Que penser du dernier Eastwood en fin de compte ? Le film est-il une hagiographie d’un tueur assermenté par l’armée des Etats-Unis ou bien plutôt une interrogation scrupuleuse sur l’ambivalence du mal et des affects contrariés ?
Le cinéaste choisit la forme classique, chronologique, pour qu’on puisse comprendre les motivations de Kyle. Entre ses deux premières cibles bien en vue dans la lunette de son fusil lors de sa première opération en Irak et la pression sur la détente, on nous déroule la vie de Kyle, condensée en une vingtaine de minutes depuis l’enfance jusqu’à son engagement dans les Seals.
Ensuite on a affaire au classique film de guerre, avec les sorties de la base en humvee, puis les opérations de sécurisation, puis les pertes, immanquablement.
En tout Kyle aura participé à 4 opérations en Irak, ce qui représente quand même à peu près mille jours sur le terrain, de quoi perdre la vie plusieurs fois, de quoi cramer une fois pour toutes les notions d’empathie et de réconciliation.

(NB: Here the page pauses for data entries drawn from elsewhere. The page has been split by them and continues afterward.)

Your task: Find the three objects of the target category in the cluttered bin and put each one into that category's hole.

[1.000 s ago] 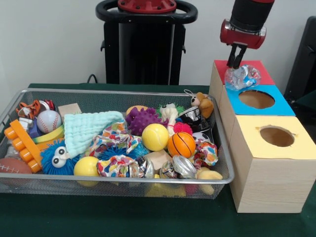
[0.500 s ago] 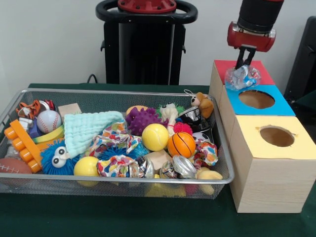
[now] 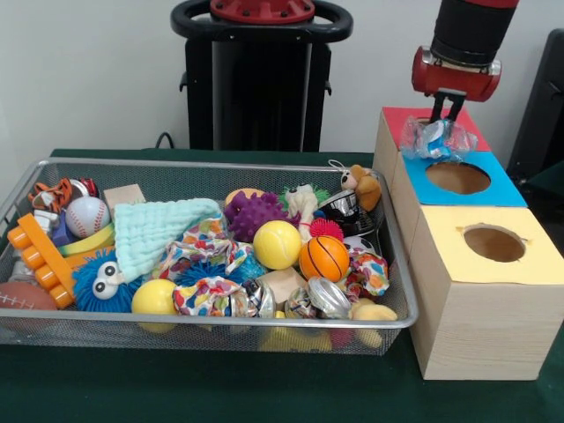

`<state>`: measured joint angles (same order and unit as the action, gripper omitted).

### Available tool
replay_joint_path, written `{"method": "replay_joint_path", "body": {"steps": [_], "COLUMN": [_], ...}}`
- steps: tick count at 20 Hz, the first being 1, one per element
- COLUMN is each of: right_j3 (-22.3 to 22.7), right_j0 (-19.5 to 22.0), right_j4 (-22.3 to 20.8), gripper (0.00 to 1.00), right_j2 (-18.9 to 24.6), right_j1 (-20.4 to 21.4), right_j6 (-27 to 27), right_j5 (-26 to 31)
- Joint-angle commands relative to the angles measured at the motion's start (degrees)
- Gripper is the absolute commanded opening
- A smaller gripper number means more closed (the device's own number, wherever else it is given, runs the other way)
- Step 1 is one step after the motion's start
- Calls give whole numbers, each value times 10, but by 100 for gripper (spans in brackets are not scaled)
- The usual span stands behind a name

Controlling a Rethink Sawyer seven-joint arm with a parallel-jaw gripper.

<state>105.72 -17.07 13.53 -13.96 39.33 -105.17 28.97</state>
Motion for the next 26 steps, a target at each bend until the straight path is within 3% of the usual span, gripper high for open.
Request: {"method": "replay_joint_path", "body": {"steps": [1, 15, 26], "right_j3": [-53, -60, -74], "right_j0": [26, 49, 32], "right_j4": [11, 1, -1], "gripper": [0, 0, 0], "right_j2": [12, 17, 7], "right_j1": [-35, -34, -43], "right_j6": [-112, -90, -108], "right_j5": [26, 34, 46]}}
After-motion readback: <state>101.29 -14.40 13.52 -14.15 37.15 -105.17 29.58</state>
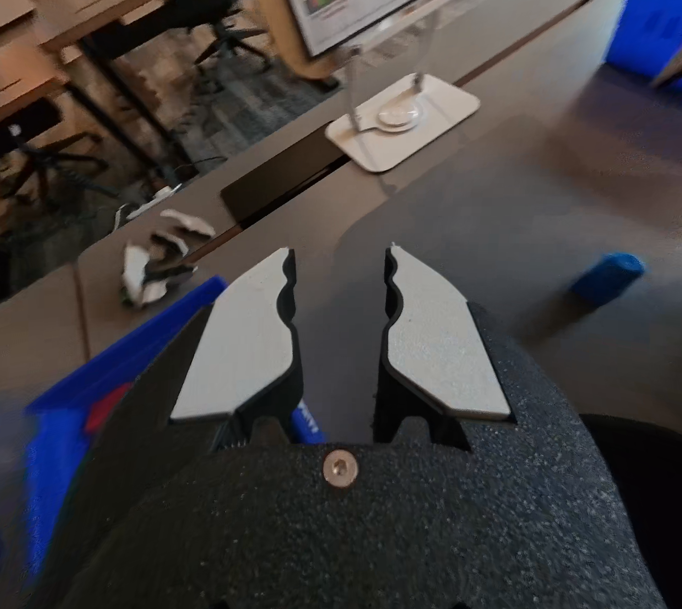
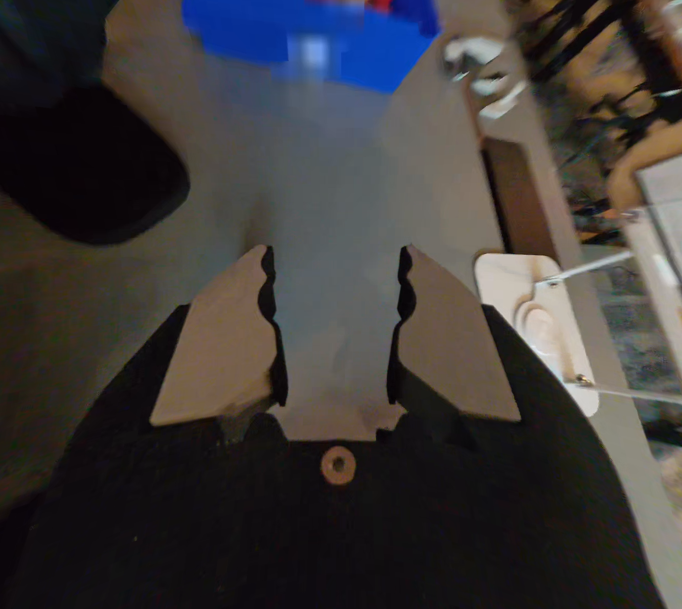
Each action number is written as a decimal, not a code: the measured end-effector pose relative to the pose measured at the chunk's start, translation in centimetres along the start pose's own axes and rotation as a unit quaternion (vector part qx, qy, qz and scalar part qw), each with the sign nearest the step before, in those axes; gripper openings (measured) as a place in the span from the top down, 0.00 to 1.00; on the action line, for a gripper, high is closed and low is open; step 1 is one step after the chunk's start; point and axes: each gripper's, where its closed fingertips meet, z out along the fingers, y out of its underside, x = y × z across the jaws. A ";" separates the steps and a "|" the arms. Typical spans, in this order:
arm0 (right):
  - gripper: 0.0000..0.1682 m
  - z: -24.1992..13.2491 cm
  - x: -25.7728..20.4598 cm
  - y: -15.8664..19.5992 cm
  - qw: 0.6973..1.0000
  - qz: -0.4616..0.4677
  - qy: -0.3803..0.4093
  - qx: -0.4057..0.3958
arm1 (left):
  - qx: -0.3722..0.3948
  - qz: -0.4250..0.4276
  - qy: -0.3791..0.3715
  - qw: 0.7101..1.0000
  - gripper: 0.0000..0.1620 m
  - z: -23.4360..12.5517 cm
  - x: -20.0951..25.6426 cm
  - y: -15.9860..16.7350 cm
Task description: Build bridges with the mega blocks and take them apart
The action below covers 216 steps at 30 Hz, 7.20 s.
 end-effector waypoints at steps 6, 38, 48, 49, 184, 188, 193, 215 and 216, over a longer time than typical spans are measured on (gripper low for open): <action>0.62 -5.7 4.1 -0.8 0.988 0.071 0.078 0.114 | -0.067 -0.071 -0.141 0.985 0.71 -4.3 -6.6 5.6; 0.61 -7.3 5.7 1.2 0.986 0.066 0.136 0.074 | -0.282 -0.246 -0.227 0.899 0.78 0.3 -12.2 20.3; 0.61 -6.1 4.9 0.9 0.990 0.047 0.118 0.063 | -0.135 -0.209 -0.197 0.948 0.82 -1.3 -11.6 12.9; 0.62 -5.9 4.7 0.8 0.991 0.041 0.115 0.063 | -0.110 -0.198 -0.179 0.957 0.82 -1.2 -11.0 11.5; 0.84 3.7 -6.9 10.2 0.986 0.056 -0.131 0.081 | 0.186 0.086 0.245 0.948 0.72 1.1 11.6 -7.3; 0.84 3.9 -6.9 10.3 0.986 0.058 -0.134 0.082 | 0.183 0.086 0.241 0.949 0.73 1.2 11.4 -7.2; 0.84 4.0 -6.9 10.4 0.986 0.061 -0.134 0.082 | 0.182 0.087 0.239 0.950 0.73 1.3 11.4 -7.2; 0.81 4.3 -7.1 10.3 0.984 0.061 -0.139 0.091 | 0.180 0.086 0.231 0.952 0.73 1.2 11.0 -7.1; 0.82 4.3 -7.1 10.3 0.984 0.061 -0.137 0.091 | 0.180 0.087 0.231 0.952 0.73 1.2 11.0 -7.1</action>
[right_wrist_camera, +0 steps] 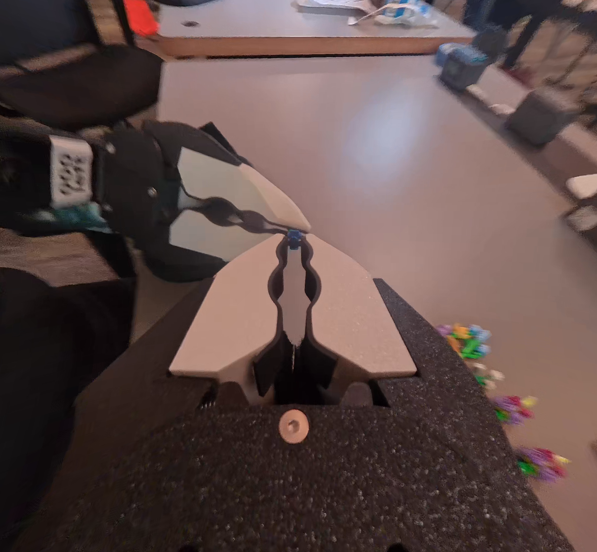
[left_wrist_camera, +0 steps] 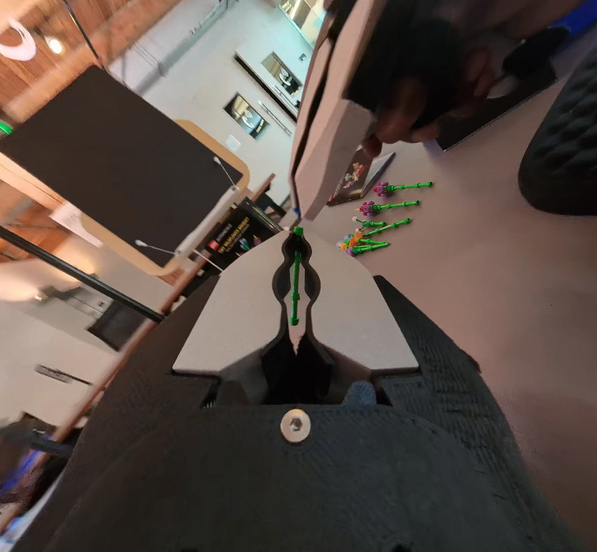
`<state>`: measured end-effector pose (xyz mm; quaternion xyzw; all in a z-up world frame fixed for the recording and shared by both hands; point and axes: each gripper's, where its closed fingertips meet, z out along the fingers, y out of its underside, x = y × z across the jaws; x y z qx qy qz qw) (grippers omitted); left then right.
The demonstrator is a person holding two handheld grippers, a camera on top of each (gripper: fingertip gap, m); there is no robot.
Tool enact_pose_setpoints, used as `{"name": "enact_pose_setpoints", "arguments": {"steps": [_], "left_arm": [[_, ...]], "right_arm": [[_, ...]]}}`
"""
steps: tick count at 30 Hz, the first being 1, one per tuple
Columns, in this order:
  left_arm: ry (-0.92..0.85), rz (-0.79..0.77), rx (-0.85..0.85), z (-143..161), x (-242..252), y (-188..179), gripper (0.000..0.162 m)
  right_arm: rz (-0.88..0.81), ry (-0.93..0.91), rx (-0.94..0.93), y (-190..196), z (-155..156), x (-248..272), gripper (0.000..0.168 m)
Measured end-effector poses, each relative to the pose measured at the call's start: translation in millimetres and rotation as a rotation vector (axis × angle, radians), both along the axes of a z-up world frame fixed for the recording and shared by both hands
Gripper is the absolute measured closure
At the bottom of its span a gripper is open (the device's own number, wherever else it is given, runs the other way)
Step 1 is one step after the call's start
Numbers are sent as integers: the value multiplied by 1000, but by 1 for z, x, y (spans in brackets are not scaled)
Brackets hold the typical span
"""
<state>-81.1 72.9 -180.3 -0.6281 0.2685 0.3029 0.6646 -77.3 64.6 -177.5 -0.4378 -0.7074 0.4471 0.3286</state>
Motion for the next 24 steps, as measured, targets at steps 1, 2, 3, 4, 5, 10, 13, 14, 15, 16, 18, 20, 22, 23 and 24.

Ce qu’Eastwood nous montre si bien c’est qu’on ne revient pas des flammes et du feu explosif impunément. Quand Kyle rentre il a laissé une partie de lui-même sous le soleil acide de l’Irak ; pour quoi au juste ? Personne n’est vraiment en mesure de lui donner une réponse digne de ce nom, sauf peut-être sa femme, interprétée avec maestria par Sienna Miller.
Au bout du compte Eastwood aime les diptyques. Alors, après avoir proposé Mémoires de nos pères/Lettres d’Iwo Jima (2006), il complète aujourd’hui avec American sniper (2014) le travail commencé avec Le Maître de guerre (1986) dans les années 1980. Mais maintenant il pose un regard courroucé sur toute cette affaire : la guerre et ses désastres, qui n’épargnent personne.